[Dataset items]
⁂
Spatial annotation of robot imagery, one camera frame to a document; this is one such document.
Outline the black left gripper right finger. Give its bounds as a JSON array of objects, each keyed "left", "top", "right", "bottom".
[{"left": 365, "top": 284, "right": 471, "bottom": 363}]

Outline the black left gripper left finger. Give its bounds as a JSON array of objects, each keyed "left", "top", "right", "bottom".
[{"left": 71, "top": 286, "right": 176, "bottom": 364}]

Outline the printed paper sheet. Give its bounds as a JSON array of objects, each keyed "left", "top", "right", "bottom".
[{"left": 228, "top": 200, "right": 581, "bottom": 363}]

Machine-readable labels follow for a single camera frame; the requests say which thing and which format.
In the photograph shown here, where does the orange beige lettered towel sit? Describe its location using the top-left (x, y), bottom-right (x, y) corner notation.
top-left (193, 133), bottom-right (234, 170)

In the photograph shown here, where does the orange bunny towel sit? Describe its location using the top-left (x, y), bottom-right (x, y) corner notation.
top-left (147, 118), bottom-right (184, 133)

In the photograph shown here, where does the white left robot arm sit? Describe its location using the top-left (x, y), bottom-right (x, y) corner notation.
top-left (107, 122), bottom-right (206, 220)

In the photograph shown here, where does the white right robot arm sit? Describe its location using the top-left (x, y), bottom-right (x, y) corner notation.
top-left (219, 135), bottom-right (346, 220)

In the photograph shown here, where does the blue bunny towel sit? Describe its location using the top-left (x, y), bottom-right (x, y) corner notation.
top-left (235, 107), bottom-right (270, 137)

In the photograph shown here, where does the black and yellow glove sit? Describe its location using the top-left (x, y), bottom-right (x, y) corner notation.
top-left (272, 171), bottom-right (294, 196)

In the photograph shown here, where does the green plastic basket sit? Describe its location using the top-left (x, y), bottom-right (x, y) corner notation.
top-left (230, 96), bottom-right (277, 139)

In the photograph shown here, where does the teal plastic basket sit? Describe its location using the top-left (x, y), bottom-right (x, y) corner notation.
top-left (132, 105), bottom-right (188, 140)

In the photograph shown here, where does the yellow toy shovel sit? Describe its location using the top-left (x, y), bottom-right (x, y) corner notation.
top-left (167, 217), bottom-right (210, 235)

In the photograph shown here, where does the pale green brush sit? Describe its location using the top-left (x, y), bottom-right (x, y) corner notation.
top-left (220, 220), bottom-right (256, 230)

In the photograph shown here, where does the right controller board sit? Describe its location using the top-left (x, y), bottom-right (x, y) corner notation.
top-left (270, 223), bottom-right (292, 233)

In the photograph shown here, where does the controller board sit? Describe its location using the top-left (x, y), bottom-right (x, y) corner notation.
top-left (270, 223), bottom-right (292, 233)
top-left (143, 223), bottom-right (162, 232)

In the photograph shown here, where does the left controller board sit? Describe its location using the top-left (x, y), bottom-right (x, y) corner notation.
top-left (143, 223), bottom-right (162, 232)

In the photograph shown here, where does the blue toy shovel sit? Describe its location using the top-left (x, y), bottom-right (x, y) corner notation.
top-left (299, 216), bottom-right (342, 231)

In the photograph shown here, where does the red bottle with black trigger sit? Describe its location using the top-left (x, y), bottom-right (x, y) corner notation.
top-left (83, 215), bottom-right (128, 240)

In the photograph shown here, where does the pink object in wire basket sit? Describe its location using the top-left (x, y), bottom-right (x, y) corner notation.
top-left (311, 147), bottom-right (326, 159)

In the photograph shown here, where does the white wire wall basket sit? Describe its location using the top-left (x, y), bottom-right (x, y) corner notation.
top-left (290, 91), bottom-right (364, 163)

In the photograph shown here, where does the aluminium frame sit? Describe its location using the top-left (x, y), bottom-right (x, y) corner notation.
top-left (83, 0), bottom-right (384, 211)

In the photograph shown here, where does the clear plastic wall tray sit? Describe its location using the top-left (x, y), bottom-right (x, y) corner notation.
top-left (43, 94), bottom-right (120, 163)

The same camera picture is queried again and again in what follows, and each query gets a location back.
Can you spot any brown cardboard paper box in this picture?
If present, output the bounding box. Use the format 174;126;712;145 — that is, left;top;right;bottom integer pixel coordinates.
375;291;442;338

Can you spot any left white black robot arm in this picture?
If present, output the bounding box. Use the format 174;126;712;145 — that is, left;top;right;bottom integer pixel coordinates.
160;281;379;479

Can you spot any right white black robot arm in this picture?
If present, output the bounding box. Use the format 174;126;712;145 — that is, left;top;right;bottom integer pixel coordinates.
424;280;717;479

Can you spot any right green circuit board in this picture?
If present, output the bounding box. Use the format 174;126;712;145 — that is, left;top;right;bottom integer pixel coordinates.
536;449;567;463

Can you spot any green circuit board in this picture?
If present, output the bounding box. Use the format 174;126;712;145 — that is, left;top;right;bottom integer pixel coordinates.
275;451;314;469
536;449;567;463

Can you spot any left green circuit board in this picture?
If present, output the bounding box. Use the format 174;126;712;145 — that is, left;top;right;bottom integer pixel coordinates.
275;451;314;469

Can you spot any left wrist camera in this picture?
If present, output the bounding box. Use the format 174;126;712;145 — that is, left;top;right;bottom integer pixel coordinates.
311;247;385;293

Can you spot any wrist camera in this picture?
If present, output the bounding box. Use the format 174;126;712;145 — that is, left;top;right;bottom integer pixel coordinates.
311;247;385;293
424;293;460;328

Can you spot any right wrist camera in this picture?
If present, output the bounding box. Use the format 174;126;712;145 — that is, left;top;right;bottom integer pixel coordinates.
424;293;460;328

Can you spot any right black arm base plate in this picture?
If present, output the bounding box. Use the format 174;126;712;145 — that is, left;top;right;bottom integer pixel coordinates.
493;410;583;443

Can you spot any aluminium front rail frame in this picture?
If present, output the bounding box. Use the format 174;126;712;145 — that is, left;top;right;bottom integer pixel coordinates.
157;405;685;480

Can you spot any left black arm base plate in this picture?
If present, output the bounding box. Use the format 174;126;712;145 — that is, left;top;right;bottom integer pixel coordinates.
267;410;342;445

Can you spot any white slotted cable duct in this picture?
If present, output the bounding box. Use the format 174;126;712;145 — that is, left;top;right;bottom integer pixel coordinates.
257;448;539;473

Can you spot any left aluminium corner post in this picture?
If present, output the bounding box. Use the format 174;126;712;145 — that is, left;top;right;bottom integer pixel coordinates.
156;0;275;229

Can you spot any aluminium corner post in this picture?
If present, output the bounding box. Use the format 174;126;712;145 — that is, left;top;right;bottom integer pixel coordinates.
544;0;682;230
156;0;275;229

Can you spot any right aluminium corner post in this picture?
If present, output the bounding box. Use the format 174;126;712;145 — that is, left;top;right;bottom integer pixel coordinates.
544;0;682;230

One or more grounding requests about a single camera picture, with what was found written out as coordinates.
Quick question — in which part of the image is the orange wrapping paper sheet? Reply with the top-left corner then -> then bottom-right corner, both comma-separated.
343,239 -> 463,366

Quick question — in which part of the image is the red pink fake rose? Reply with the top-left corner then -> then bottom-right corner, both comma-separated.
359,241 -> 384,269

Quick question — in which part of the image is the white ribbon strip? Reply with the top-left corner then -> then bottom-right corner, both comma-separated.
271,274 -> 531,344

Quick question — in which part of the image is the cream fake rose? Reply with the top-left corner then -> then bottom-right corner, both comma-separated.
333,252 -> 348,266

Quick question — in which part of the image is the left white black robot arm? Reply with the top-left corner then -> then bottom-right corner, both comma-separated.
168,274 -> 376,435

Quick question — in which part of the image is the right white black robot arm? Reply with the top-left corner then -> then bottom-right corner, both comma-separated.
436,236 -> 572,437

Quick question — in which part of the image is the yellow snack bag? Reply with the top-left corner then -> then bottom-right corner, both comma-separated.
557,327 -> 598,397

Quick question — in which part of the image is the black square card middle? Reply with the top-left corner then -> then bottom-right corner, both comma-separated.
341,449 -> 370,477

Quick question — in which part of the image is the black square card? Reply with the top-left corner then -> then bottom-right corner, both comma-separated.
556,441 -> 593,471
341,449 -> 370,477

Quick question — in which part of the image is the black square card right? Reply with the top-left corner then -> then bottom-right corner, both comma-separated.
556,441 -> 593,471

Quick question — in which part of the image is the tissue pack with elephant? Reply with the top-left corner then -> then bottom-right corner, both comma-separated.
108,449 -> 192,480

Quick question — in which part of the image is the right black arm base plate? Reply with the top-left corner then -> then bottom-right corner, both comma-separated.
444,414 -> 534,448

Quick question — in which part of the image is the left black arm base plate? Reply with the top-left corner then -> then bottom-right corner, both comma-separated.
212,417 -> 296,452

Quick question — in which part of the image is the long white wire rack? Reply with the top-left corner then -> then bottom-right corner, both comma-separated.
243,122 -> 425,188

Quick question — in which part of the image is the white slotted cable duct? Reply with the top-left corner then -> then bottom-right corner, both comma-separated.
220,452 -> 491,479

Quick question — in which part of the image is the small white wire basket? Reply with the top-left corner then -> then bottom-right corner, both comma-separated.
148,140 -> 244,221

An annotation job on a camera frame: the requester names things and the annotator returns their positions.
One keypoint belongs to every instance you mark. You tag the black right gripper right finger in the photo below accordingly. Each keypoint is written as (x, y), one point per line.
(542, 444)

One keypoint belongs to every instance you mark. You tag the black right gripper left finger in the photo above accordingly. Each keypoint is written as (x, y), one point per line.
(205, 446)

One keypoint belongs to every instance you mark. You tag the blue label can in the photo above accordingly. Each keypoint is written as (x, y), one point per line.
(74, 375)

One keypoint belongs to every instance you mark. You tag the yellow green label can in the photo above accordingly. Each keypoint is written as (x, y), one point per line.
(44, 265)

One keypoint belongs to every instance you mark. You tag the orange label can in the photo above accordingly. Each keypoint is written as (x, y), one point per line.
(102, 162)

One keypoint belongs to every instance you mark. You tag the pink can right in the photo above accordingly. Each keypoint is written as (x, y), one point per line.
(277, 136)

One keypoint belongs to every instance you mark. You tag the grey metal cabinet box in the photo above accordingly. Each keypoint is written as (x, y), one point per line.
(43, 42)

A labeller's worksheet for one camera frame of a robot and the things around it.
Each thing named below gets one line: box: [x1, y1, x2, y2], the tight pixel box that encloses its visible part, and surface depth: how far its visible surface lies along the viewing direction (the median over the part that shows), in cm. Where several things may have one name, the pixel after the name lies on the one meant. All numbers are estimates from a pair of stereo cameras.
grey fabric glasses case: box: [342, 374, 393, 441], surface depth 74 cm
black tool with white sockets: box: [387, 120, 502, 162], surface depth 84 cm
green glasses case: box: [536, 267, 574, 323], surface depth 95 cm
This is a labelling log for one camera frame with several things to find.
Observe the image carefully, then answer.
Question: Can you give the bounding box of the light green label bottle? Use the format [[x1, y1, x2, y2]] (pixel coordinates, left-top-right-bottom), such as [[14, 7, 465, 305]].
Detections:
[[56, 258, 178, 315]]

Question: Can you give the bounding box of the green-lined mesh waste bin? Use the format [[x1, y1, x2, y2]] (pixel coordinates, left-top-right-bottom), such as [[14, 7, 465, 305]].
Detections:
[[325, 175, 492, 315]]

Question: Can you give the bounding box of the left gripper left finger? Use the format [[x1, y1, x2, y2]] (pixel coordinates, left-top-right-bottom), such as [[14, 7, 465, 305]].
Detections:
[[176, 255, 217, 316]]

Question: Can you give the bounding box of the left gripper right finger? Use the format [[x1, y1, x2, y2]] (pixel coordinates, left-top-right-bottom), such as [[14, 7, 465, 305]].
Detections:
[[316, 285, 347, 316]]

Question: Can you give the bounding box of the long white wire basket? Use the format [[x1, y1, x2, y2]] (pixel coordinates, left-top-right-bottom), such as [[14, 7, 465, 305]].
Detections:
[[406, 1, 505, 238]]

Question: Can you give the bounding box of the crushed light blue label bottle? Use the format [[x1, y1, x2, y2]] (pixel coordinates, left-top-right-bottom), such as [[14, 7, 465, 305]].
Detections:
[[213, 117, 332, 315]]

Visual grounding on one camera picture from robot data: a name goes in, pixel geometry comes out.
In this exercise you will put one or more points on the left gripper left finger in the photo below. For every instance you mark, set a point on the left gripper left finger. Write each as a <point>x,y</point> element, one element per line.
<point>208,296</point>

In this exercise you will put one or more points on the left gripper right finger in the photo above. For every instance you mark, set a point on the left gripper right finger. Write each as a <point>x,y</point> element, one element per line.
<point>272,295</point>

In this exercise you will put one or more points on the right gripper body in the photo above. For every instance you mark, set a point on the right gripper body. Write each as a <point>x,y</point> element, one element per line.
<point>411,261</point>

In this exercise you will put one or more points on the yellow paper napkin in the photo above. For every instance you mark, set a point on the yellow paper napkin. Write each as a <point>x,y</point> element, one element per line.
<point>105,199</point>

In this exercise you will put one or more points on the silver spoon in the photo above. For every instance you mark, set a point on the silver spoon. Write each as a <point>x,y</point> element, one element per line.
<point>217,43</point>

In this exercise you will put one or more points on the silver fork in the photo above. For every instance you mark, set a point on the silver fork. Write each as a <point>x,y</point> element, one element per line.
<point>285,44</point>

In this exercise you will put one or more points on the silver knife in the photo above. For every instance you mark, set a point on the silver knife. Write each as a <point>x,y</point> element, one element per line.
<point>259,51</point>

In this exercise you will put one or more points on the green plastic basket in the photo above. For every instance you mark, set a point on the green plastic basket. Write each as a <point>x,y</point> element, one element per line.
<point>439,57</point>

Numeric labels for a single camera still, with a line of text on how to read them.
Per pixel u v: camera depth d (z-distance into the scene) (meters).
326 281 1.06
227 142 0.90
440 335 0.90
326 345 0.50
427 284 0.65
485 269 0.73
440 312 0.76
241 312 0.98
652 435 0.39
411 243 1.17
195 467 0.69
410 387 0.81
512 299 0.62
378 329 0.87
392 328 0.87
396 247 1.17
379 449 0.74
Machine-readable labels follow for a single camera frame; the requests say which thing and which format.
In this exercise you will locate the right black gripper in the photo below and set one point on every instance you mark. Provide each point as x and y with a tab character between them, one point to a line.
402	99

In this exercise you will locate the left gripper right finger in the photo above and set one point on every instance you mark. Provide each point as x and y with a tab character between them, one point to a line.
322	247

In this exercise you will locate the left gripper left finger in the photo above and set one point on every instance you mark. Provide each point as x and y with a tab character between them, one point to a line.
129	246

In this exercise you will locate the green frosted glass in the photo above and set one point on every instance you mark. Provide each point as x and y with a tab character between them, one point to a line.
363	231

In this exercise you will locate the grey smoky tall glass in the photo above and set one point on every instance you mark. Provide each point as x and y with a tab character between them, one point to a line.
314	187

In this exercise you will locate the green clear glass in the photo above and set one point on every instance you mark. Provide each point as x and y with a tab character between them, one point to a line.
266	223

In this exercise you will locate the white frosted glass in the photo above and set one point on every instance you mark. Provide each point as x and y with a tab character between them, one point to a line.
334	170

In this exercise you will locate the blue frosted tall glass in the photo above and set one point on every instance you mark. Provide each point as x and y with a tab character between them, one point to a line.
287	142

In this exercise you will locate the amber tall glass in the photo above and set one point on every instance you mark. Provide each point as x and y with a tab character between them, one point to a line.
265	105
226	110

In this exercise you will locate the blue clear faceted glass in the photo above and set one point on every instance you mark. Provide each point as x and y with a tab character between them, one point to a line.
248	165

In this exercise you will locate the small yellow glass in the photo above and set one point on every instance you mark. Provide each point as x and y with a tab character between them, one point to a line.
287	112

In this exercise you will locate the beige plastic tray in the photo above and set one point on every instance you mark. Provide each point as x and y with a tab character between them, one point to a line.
⁂
■ ACTIVITY: Which lines above hold the string "grounding"? Copy every one of them.

■ ANSWER FOR THE TASK:
One or more grounding requests about a single camera picture, with what was found written out as coordinates.
Visual grounding on one camera picture from robot data: a name goes in, pixel geometry comes out.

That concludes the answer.